Pero hice algo mejor: llevé a Kaitlin a mi cama y yo me quedé en el sofá. Estuve allí sentado casi hasta el amanecer, viendo la televisión con el volumen muy bajo. Los comentarios eran inaudibles, pero puede que así fuera mejor. Sólo quedaban las imágenes que, a medida que los periodistas se iban aproximando al lugar de la catástrofe, se hacían más complejas. Por la mañana, la inmensa cabeza de Kuin estaba coronada de nubes y la lluvia había empezado a humedecer la ciudad en llamas.

Durante el verano de aquel año (el verano que Kaitlin aprendió a montar en la bicicleta que le regalé por su cumpleaños), un tercer Cronolito cayó en el centro de Pyongyang. A partir de ese momento comenzó la verdadera Crisis Asiática.

Cuatro

El tiempo pasó.

¿Debería disculparme por estos lapsos, por saltar de un año a otro? La historia no es lineal. Discurre por prados y montañas, por ríos y mares… por corrientes subterráneas traidoras y por remolinos ocultos. Incluso se podría decir que una autobiografía es una especie de historia.

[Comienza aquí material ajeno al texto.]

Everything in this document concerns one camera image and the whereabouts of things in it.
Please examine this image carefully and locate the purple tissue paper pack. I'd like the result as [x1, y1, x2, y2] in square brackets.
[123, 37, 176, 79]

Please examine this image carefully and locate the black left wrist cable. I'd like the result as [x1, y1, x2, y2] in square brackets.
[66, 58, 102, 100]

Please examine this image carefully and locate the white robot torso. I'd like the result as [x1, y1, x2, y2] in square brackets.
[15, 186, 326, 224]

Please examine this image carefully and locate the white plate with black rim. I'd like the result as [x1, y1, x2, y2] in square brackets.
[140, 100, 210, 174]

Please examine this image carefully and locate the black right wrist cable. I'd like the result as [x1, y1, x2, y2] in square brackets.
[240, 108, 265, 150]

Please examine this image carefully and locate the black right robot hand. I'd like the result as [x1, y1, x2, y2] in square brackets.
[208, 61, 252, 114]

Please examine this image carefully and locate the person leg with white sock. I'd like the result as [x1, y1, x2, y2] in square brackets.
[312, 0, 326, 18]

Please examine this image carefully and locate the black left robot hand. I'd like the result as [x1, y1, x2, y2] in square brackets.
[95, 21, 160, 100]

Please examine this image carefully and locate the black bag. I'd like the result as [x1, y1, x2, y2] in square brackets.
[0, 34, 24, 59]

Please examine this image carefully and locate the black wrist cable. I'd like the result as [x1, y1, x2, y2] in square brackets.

Pero supongo que eso depende del público para quien escribo… y eso es algo que aún no tengo claro. ¿A quién me dirijo? ¿A mi propia generación, que en su mayor parte ha muerto o se está muriendo? ¿A nuestros herederos, que no vivieron estos acontecimientos pero tienen que estudiarlos en sus libros de texto? ¿Acaso a una generación más distante de hombres y mujeres que, Dios mediante y por muy imposible que parezca, han podido olvidar parte de lo que sucedió durante este siglo?